• What the task requires
Match the string "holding" against each line below, and copy every line that matches.

• Exercise materials

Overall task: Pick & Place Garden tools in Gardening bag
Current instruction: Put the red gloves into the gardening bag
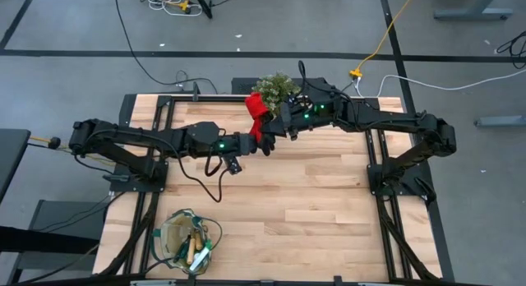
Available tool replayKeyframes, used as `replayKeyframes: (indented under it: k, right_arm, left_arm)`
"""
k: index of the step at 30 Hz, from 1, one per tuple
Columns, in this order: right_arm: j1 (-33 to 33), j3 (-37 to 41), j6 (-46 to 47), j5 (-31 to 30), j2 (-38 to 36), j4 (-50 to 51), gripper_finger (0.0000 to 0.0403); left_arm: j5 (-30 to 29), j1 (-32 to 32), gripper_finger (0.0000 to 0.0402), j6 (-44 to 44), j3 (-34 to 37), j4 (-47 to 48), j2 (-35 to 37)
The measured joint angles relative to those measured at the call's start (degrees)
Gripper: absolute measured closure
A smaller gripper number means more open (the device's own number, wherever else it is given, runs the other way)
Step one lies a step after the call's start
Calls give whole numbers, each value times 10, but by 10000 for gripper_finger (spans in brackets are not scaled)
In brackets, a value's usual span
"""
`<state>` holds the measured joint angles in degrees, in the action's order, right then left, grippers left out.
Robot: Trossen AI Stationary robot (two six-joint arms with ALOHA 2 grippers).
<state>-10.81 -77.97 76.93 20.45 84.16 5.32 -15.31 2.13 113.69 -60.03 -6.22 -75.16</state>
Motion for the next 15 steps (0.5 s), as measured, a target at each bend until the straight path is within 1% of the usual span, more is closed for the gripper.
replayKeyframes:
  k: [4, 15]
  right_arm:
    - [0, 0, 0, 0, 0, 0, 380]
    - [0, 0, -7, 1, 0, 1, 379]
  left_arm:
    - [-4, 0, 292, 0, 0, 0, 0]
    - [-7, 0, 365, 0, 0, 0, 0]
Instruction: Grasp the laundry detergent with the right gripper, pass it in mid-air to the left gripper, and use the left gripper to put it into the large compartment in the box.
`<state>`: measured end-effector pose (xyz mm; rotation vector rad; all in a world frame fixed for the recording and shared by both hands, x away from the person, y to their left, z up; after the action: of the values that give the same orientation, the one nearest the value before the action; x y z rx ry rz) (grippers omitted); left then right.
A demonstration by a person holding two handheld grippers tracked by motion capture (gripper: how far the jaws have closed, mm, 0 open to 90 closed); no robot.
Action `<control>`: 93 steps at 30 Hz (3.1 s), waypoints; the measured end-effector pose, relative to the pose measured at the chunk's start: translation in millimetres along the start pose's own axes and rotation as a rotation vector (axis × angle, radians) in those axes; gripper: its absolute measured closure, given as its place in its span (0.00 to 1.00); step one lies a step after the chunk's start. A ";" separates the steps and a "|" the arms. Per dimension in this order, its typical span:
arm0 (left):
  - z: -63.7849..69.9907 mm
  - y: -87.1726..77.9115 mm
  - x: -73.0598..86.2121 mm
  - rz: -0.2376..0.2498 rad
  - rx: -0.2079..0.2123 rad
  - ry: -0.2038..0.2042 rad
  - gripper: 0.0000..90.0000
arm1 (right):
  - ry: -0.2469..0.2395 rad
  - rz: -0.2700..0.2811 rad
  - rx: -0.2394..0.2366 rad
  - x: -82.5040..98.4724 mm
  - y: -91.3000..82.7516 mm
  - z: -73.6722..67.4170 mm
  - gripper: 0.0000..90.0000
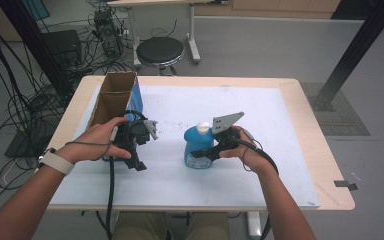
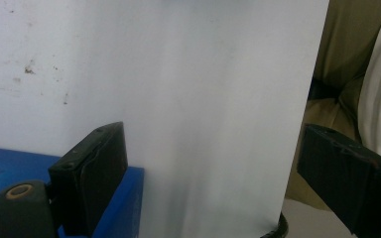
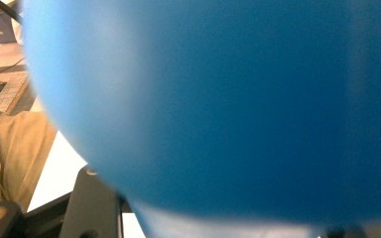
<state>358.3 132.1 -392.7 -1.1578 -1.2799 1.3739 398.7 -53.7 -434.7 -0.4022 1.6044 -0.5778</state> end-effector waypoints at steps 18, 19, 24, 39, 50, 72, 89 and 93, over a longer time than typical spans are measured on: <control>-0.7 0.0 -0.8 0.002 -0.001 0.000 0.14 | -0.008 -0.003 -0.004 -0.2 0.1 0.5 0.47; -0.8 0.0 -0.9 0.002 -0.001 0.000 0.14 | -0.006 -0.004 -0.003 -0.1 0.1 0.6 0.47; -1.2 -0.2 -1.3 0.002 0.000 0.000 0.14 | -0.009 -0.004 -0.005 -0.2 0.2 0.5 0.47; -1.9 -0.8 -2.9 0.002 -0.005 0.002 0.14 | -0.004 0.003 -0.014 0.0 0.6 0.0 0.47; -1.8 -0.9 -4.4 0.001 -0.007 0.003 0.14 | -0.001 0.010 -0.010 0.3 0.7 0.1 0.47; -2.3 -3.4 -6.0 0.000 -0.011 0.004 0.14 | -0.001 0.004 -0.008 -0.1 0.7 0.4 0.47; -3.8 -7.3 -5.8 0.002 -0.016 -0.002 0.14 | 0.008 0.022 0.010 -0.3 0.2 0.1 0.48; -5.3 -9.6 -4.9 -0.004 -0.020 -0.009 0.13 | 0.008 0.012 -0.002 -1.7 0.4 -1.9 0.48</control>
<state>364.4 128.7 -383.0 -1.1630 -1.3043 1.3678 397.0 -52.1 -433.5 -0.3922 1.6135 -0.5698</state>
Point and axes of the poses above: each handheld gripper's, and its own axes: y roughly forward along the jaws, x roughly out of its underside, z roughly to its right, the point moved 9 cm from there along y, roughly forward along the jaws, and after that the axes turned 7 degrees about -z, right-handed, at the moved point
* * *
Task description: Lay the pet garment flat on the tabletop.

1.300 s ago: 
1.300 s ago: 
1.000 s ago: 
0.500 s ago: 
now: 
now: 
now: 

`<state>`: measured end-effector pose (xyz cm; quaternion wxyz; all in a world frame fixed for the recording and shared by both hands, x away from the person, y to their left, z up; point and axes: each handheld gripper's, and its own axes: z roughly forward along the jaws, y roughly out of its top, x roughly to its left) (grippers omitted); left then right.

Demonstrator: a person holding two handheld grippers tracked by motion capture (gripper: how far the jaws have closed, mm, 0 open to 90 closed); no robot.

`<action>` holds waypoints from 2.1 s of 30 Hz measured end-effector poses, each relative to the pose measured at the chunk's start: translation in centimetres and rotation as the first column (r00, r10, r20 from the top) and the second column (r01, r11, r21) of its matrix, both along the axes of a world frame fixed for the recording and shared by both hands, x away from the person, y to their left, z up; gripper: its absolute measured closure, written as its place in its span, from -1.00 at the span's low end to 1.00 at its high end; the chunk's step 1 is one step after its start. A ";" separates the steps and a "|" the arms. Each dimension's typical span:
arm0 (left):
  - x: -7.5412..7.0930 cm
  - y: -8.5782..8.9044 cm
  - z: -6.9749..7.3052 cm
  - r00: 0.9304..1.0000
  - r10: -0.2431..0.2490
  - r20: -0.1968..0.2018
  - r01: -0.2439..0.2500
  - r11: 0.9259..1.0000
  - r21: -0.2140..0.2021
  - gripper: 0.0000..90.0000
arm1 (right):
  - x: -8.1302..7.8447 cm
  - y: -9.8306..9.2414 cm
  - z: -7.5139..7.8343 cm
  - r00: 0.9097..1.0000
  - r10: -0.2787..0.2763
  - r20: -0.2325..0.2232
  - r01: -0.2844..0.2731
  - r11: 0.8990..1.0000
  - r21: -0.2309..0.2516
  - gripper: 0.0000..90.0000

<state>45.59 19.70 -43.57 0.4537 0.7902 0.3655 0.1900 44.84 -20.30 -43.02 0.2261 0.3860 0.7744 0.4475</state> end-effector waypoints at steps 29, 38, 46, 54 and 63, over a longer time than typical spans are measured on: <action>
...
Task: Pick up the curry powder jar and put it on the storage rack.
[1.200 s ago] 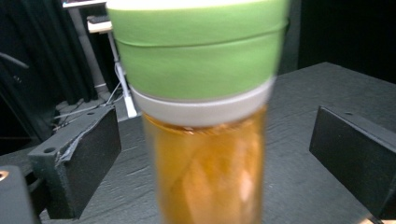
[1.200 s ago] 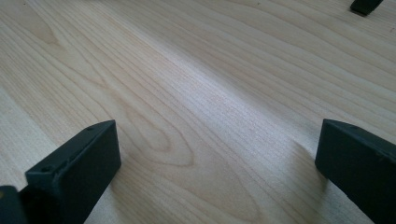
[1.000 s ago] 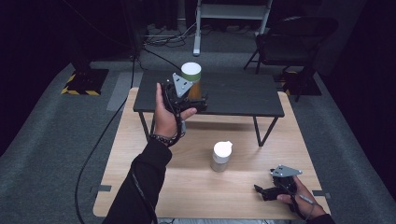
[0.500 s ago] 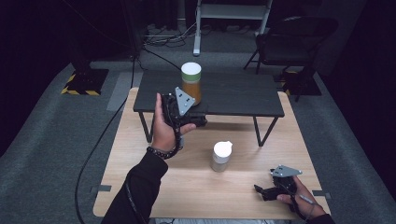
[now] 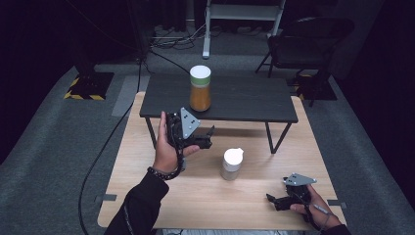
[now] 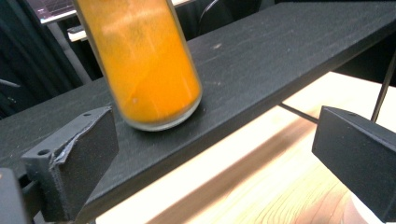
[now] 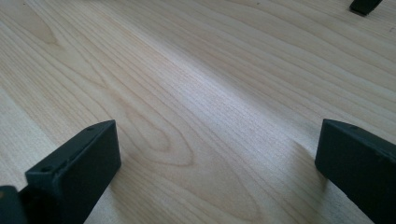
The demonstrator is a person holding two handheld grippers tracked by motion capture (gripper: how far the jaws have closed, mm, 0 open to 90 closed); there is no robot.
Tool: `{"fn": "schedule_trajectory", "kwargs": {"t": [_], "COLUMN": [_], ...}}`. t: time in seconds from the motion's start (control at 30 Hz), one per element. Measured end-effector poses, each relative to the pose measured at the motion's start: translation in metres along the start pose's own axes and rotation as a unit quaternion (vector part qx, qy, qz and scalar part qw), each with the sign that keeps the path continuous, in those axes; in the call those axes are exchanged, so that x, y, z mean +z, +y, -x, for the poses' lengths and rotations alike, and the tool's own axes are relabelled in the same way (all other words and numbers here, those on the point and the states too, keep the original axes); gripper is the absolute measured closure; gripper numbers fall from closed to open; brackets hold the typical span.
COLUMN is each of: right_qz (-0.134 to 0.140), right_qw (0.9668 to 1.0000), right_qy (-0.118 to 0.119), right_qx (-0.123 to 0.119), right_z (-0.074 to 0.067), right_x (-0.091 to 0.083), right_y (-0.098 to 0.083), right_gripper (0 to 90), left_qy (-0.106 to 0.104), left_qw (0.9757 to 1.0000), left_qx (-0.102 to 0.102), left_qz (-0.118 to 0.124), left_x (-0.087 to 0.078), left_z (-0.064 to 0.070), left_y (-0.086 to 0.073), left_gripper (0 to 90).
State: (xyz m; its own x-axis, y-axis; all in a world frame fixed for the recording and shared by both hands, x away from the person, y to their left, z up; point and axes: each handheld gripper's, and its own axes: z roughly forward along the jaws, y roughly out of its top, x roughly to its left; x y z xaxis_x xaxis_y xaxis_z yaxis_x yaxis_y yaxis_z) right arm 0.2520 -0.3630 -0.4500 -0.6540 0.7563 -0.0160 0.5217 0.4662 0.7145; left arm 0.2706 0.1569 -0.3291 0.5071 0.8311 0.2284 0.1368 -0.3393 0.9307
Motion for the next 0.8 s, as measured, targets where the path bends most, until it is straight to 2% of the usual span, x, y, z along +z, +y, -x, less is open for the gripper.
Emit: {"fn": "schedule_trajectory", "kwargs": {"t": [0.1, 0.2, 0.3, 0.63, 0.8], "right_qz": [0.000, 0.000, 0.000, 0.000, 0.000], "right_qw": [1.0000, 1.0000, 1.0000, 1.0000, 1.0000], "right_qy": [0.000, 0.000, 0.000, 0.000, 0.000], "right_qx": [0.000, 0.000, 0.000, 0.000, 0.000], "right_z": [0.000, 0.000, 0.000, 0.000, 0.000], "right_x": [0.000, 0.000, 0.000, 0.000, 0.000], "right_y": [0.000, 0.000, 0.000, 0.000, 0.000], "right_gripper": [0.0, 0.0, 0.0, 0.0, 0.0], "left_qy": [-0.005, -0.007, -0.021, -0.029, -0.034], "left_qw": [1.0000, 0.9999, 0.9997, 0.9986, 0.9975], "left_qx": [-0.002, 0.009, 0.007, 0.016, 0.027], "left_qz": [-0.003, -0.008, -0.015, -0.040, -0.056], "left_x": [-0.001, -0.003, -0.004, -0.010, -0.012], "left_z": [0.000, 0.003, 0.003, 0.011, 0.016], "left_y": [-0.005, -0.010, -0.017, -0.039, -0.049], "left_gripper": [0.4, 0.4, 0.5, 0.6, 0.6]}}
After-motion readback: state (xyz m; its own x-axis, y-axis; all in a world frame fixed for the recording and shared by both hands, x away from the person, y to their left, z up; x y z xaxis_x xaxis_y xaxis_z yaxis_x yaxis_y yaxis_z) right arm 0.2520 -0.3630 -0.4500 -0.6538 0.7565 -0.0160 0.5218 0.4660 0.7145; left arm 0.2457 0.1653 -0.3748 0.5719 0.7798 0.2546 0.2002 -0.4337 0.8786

• Solved exercise
A demonstration by a person holding two handheld grippers tracked by motion capture (gripper: how far the jaws have closed, mm, 0 open to 90 closed); no robot.
Demonstrator: a person holding two handheld grippers tracked by motion capture (gripper: how far the jaws have closed, mm, 0 open to 90 closed); no robot.
The demonstrator is a person holding two handheld grippers tracked by motion capture (gripper: how far the jaws have closed, mm, 0 open to 90 closed); there is no robot.

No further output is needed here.